Insgesamt stempelten deutsche Zöllner im letzten Jahr entlang der Schweizer Grenze 15,7 Millionen Ausfuhrscheine ab. Das sind fast 15 Prozent mehr als im bisherigen Rekordjahr 2013 (siehe Grafik). Im Jahr 2014 zählte das Hauptzollamt Singen 10,5 Millionen, jenes in Lörrach 5,2 Millionen Abstempelungen. Bei beiden stiegen die Abstempelungen im zweistelligen Prozentbereich. Diese zwei Zollämter sind für fast alle Übergänge von Deutschland in die Schweiz zuständig.
Mit den grünen Zetteln können Schweizer die deutsche Mehrwertsteuer von 19 Prozent zurückfordern (Esswaren 7 Prozent). Sie sind ein Gradmesser, um die stetige Zunahme des Einkaufstourismus zu ermitteln.
Mit dem Aus des 1.20-Franken-Mindestkurses für einen Euro von Mitte Januar hat sich das Euro-Shopping nun nochmals beschleunigt, klagen zahlreiche deutsche Zollämter. Profiteure auf Schweizer Seite gibt es ausser den Kunden kaum. Einer der wenigen ist Philippe Bartscherer mit seiner Firma Refund Suisse im Kanton Thurgau (siehe Box).

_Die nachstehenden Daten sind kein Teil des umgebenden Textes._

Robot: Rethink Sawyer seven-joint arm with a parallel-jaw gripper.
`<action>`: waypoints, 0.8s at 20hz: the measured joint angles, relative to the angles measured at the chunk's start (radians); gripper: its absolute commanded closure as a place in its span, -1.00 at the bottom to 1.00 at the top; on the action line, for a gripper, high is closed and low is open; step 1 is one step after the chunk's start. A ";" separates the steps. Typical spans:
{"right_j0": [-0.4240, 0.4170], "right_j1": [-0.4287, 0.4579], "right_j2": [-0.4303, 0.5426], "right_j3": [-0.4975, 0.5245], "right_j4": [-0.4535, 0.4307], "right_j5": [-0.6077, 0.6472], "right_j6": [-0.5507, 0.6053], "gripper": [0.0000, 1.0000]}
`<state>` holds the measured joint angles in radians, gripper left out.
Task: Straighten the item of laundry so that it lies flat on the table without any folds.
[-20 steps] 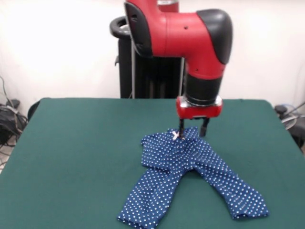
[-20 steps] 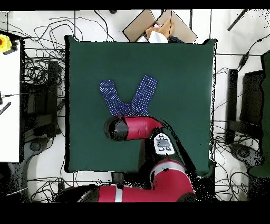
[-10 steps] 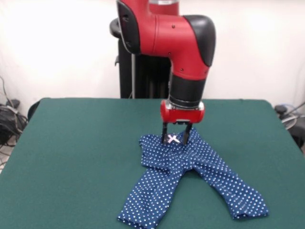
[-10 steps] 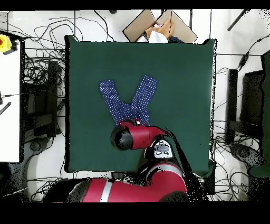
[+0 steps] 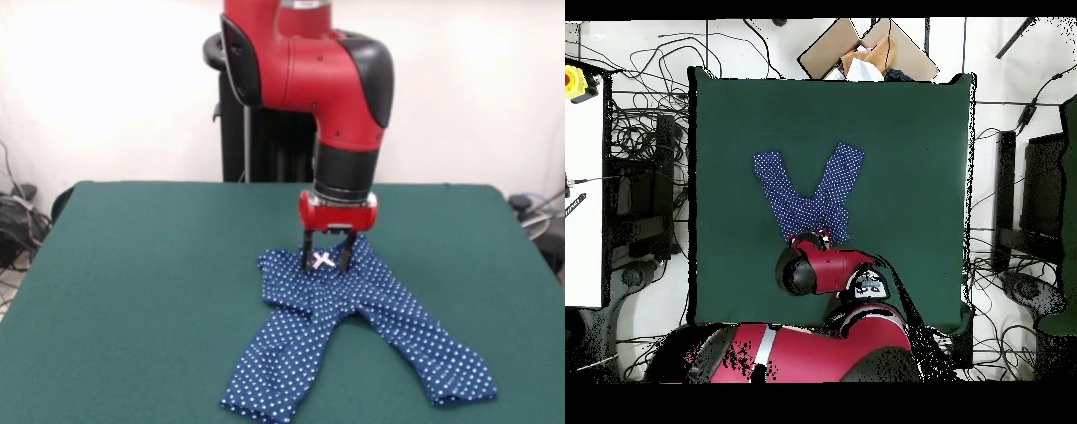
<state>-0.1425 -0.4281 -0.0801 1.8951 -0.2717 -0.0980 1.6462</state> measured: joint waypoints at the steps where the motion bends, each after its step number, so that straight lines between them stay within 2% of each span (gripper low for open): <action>1: -0.001 0.006 0.000 0.010 0.000 -0.003 0.000 -1.00; 7: -0.015 0.008 0.000 0.036 0.000 0.006 0.000 -1.00; 16: -0.098 0.005 0.003 0.099 -0.001 0.166 0.000 -1.00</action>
<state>-0.2406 -0.4234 -0.0766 1.9944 -0.2724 0.0684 1.6462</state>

Seit Januar lässt er im Wochentakt neue Mehrwertsteuer-Automaten aufstellen, die das Grenzshopping erleichtern sollen. Bartscherer: «Ich bin überrascht, wie gut es läuft.»

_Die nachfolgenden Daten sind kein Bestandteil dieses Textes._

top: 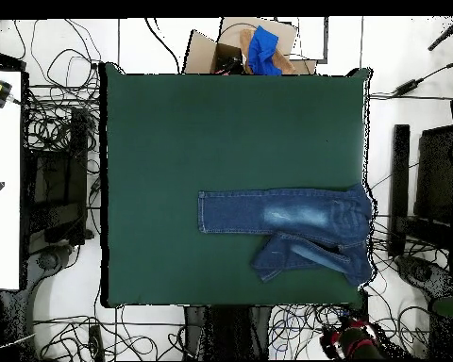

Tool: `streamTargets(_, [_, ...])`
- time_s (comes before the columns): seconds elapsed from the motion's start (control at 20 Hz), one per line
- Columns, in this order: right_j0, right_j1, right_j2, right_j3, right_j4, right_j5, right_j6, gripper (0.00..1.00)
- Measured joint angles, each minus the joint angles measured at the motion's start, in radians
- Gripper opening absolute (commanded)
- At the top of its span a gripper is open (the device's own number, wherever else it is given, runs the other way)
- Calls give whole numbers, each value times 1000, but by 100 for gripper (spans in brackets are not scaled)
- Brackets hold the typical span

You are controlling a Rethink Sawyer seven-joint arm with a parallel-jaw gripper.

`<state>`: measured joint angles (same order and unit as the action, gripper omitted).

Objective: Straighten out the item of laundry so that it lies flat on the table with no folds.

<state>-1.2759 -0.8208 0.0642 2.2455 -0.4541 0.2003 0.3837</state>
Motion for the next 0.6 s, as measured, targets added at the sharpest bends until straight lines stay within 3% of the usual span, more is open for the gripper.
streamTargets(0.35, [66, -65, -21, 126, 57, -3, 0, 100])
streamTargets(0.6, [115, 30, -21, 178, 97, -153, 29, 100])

Wie der Unternehmer rechnet auch die Credit Suisse mit einer Zunahme des Einkaufstourismus im laufenden Jahr. Die Bankökonomen erwarten, dass Schweizer rund zehn Prozent mehr im Ausland ausgeben als 2014. Das wären gegen 5,5 Milliarden Franken für Einkäufe im Ausland. Insgesamt erwarten Marktforscher einen Kaufkraftabfluss von elf Milliarden Franken. Der Druck auf den Detailhandel vor allem in Grenznähe wird grösser. Reichen Preissenkungen der Händler für Importware aus, um die Einkaufstouristen zu bremsen?
Kenner des Schweizer Detailhandels wie Gotthard F. Wangler warnen Coop, Migros und Co., «sich auf einen ruinösen Preiskampf mit süddeutschen Einzelhändlern einzulassen». Während Coop weitere Preissenkungen ankündigt, hält Migros den Ball flach. «Wir haben uns vom Frankenschock erholt», sagte Chef Herbert Bolliger gestern im BLICK. Er sei überzeugt, dass sich der Einkaufstourismus einpendle. Aber da kannte Bolliger die neuen Zahlen der deutschen Zollämter noch nicht.